WHAT THE EXERCISE ASKS -> Your answer should hold every line of the records below that contains the string "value".

EXCERPTED DATA ->

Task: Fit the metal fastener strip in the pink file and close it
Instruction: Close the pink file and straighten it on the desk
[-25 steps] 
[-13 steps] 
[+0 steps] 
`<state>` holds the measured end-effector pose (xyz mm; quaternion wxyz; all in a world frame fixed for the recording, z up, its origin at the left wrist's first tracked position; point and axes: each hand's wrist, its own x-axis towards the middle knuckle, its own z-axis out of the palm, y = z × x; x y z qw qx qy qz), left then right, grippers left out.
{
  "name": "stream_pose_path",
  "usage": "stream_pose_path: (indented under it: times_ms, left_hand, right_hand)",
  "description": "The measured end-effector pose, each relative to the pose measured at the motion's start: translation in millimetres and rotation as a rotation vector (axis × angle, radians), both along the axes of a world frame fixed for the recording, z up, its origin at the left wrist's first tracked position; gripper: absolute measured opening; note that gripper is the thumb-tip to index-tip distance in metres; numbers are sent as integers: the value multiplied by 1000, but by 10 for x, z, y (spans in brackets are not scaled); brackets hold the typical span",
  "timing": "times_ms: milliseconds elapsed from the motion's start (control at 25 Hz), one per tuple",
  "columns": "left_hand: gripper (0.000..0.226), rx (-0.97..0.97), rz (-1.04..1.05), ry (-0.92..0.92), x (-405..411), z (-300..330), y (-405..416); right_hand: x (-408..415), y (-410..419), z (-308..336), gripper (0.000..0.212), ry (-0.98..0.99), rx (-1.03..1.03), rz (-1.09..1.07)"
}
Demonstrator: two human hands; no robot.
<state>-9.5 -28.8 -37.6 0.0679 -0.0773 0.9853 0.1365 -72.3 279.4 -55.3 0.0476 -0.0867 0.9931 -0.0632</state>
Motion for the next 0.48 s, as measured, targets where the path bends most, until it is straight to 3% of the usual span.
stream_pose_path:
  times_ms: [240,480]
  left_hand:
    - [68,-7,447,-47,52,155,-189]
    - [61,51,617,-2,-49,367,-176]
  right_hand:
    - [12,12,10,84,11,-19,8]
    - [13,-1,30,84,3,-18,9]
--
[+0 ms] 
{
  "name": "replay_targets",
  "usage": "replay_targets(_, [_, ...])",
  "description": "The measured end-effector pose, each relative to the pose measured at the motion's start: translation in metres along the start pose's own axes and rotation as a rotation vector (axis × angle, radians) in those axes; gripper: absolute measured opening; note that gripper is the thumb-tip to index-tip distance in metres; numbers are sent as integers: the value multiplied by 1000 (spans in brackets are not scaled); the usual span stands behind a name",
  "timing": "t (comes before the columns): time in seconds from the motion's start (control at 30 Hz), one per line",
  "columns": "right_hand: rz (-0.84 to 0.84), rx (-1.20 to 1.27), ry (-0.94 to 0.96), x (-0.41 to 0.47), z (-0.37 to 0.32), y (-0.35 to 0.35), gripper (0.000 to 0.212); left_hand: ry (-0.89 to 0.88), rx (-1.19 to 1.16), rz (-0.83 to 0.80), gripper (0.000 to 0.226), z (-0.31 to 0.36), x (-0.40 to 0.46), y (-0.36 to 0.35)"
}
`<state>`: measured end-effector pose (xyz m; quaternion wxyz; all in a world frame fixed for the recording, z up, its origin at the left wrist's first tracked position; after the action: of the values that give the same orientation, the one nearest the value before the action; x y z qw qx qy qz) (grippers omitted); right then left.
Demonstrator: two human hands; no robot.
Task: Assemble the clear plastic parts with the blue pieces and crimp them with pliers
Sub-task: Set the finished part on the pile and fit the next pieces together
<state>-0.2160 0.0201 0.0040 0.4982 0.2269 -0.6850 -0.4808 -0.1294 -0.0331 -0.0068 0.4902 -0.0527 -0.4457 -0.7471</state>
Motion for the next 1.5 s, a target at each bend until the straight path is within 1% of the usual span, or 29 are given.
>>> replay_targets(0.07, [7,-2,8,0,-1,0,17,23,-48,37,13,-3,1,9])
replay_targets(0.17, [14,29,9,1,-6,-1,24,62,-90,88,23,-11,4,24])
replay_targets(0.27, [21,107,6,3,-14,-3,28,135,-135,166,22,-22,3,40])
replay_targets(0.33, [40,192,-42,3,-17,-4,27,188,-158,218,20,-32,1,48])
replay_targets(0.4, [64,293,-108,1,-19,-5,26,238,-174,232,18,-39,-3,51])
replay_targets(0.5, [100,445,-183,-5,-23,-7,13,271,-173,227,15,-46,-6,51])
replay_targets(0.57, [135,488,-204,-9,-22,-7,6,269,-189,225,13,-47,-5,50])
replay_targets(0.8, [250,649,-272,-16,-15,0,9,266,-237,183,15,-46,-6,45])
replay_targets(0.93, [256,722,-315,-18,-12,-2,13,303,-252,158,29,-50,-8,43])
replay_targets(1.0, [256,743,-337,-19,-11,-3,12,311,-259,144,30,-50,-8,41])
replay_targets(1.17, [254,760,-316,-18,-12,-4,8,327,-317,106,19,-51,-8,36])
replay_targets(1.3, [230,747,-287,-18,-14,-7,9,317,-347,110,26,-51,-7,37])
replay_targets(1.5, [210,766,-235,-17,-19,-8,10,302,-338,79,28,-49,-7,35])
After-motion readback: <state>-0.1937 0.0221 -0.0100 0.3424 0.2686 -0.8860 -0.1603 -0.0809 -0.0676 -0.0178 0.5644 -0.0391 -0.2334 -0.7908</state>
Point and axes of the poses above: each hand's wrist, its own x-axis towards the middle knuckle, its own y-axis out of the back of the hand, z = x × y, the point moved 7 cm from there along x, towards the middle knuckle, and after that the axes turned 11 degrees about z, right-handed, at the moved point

RESPONSE ->
  "description": "The measured end-effector pose, each relative to the pose measured at the motion's start: translation in millimetres and rotation as a rotation vector (axis × angle, radians), both along the axes of a world frame fixed for the recording, z up, its origin at the left wrist's first tracked position; gripper: absolute measured opening; note that gripper is the thumb-tip to index-tip distance in metres; numbers are sent as integers: the value multiplied by 1000, but by 10 for x, z, y (spans in brackets are not scaled); brackets hold the typical span",
  "description": "The measured end-effector pose, each relative to the pose measured at the motion's start: translation in metres along the start pose's own axes and rotation as a rotation vector (axis × angle, radians) in those axes; gripper: absolute measured opening; note that gripper is the thumb-tip to index-tip distance in metres; numbers are sent as integers: the value multiplied by 1000 (spans in brackets are not scaled); the usual span stands behind a name",
`<state>`: measured end-effector pose (xyz m; quaternion wxyz; all in a world frame fixed for the recording, z up, its origin at the left wrist's first tracked position; after the action: of the values that give the same orientation, the one nearest the value before the action; x y z qw qx qy qz) (grippers omitted); right then left.

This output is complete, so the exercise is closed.